What you will do:
Work out how many lines in the listing below include the word "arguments"; answer with the number alone.

------------------------------------------------------------

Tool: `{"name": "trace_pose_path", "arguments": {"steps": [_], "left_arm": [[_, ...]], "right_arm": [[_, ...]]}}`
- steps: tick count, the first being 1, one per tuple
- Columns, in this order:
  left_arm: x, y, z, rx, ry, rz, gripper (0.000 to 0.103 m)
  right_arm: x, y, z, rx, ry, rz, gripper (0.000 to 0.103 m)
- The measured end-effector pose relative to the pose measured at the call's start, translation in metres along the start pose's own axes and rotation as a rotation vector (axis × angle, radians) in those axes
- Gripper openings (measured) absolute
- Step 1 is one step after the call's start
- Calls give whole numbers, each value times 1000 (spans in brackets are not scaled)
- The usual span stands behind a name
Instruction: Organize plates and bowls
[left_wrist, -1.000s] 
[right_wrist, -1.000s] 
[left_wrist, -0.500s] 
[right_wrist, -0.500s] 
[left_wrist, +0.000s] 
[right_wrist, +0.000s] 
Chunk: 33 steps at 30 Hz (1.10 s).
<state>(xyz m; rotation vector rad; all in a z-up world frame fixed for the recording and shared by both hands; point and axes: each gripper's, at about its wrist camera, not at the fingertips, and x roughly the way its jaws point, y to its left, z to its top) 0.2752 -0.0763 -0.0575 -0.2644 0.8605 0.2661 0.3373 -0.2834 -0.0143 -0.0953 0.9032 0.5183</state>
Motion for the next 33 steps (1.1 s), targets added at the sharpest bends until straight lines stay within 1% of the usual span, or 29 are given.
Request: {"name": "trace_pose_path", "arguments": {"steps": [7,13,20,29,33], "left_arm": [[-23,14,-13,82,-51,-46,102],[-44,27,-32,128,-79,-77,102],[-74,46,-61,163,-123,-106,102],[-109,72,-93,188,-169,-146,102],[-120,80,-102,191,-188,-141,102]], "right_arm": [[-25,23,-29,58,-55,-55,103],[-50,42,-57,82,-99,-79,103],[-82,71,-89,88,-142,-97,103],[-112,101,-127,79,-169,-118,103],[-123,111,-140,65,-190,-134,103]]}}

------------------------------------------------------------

Answer to the problem:
2